Last modified: Jun 14, 2026

Install OnnxRuntime-GenAI in Python

Installing OnnxRuntime-GenAI in Python allows you to run generative AI models efficiently. This guide covers all steps from prerequisites to verification. You will learn to set up the library on Windows, macOS, and Linux.

OnnxRuntime-GenAI extends the ONNX Runtime with generation capabilities. It supports models like GPT-2, LLaMA, and more. The installation process is straightforward but requires attention to dependencies.

Prerequisites

Before you start, ensure Python 3.8 or higher is installed. Check your Python version with this command:


python --version

You also need pip updated to the latest version. Run this command to upgrade pip:


python -m pip install --upgrade pip

For GPU acceleration, install CUDA 11.8 or later and cuDNN 8.6 or later. This is optional but recommended for faster inference.

Installation Steps

Step 1: Create a Virtual Environment

Isolate your project dependencies. Use venv to create a clean environment.
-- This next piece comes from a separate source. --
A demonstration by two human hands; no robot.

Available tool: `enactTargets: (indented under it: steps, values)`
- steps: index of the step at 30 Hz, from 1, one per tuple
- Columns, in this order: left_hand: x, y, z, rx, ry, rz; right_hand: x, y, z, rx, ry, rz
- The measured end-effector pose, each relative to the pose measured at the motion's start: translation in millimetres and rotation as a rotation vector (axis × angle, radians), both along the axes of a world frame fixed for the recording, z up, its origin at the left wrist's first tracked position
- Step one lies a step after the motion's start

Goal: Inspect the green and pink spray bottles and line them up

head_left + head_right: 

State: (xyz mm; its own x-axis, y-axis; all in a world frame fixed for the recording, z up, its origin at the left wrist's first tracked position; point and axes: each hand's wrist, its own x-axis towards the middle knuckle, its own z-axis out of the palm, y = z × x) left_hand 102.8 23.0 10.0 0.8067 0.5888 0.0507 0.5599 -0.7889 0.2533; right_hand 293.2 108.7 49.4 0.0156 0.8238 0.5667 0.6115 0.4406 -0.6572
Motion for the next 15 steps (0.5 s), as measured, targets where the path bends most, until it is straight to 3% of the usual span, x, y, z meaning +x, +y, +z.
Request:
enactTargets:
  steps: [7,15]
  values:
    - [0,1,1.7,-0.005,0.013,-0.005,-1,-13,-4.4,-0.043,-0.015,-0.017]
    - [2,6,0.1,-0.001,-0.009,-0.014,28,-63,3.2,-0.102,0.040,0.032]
Run these commands:


python -m venv onnx_genai_env

Activate the environment. On Windows use:


onnx_genai_env\Scripts\activate

On macOS and Linux use:


source onnx_genai_env/bin/activate

Step 2: Install OnnxRuntime-GenAI

The simplest method is using pip. Install the package directly from PyPI:


pip install onnxruntime-genai

This installs the CPU version. For GPU support, install the CUDA variant:


pip install onnxruntime-genai-cuda

If you need the latest development version, install from GitHub:


pip install git+https://github.com/microsoft/onnxruntime-genai.git

Step 3: Verify Installation

Test the installation with a simple Python script. Create a file called test_install.py:


# test_install.py
import onnxruntime_genai as og

# Check version
print("OnnxRuntime-GenAI version:", og.__version__)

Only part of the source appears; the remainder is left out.